Le campement du boulevard de la Chapelle a été évacué le 2 juin.
Le campement du boulevard de la Chapelle a été évacué le 2 juin. © PhotoPQR/Le Parisien

France Terre d'Asile et la Ligue des Droits de l'Homme appellent à un plan d'urgence après les évacuations de campements à Paris. "On ne répond pas aux besoins des migrants par des démonstrations de force", estiment-elles.

La situation a interpellé non seulement une bonne partie de la population, mais aussi le Défenseur des droits Jacques Toubon. Moins de 24 heures après l'évacuation musclée de migrants en plein Paris, il a annoncé mardi soir qu'il avait ouvert une enquête sur l'opération. Jacques Toubon explique qu'il a été saisi par le GISTI (Groupe d'information et de soutien des immigrés).

Président de l'association France Terre d'Asile, qui vient en aide aux migrants, Pierre Henry a quant à lui lancé un cri d'alarme ce mardi :

Il faut un plan d'urgence pour les demandeurs d'asile et une réponse adaptée à l'ampleur de cette crise qui n'est pas nouvelle.
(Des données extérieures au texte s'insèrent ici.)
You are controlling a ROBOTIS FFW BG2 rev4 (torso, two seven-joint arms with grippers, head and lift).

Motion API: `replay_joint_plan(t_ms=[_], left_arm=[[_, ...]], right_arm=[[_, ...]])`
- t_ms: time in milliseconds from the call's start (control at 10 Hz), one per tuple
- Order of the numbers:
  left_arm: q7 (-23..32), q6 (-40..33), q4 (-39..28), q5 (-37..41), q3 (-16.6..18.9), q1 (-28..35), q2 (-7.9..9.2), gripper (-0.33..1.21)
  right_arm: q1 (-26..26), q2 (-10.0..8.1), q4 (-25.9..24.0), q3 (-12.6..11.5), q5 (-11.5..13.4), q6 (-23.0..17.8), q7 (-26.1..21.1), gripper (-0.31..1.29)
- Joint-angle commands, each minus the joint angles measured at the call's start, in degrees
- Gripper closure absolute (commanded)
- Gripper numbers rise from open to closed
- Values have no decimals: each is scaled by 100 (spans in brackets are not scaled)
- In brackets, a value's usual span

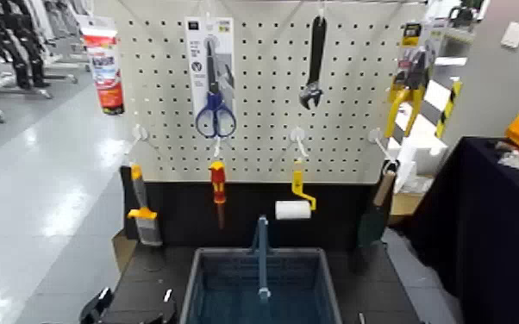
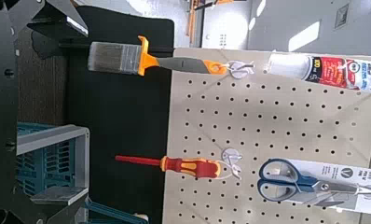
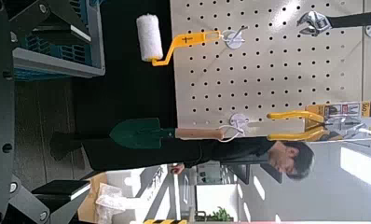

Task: Put the yellow pliers into the crate.

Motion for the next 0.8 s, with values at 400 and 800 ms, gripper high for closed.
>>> replay_joint_plan(t_ms=[400,800], left_arm=[[-9,-2,0,9,24,-9,0,12],[-9,42,18,-18,24,-70,9,12]], right_arm=[[0,0,-2,-21,18,-15,11,20],[-70,35,-2,-109,26,99,90,20]])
L'évacuation du campement du boulebard de la Chapelle, le 2 juin, "a permis à 160 demandeurs d'asile d'être protégés de manière durable" et "à 70 personnes vulnérables d'être prises en charge par la Mairie de Paris", a poursuivi Pierre Henry, tout en soulignant la longueur des procédures et la pénurie d'hébergements, une situation qui dure "depuis des années sans que cela n'émeuve véritablement beaucoup de monde".

On ne répond pas à ces besoins par des démonstrations de force ni par des slogans.

France Terre d'Asile pointe également "le manque de solidarité des politiques européennes". Or "sans solidarité, des mouvements migratoires secondaires se font jour dans toute l'Europe et provoquent errance et désordre."

Les bonnes questions, il faut les poser aux budgétaires qui trouvent toujours que l'asile est trop cher alors que ce sont les réactions dans l'urgence qui sont très onéreuses.

Ouvrir un lieu d'accueil "digne"

Même position du côté de la Ligue des Droits de l'Homme : "Le harcèlement, les mensonges, les dispersions des migrants doivent cesser". Dans un communiqué, cette dernière estime que la France "ne pourra continuer à éviter le nécessaire débat sur l'accueil des réfugiés et des migrants."

Les pouvoirs publics doivent changer de politique et répudier ces opérations de "nettoyage" et de communication, au profit d'un choix digne et fraternel d'accueil des migrants et des réfugiés.

La LDH demande que "les personnes mises en rétention à l'issue de l'intervention de la police autour de la halle Pajol soient libérées" et "qu'une solution transitoire soit mise en place avec, par exemple, l'ouverture d'un lieu d'accueil digne".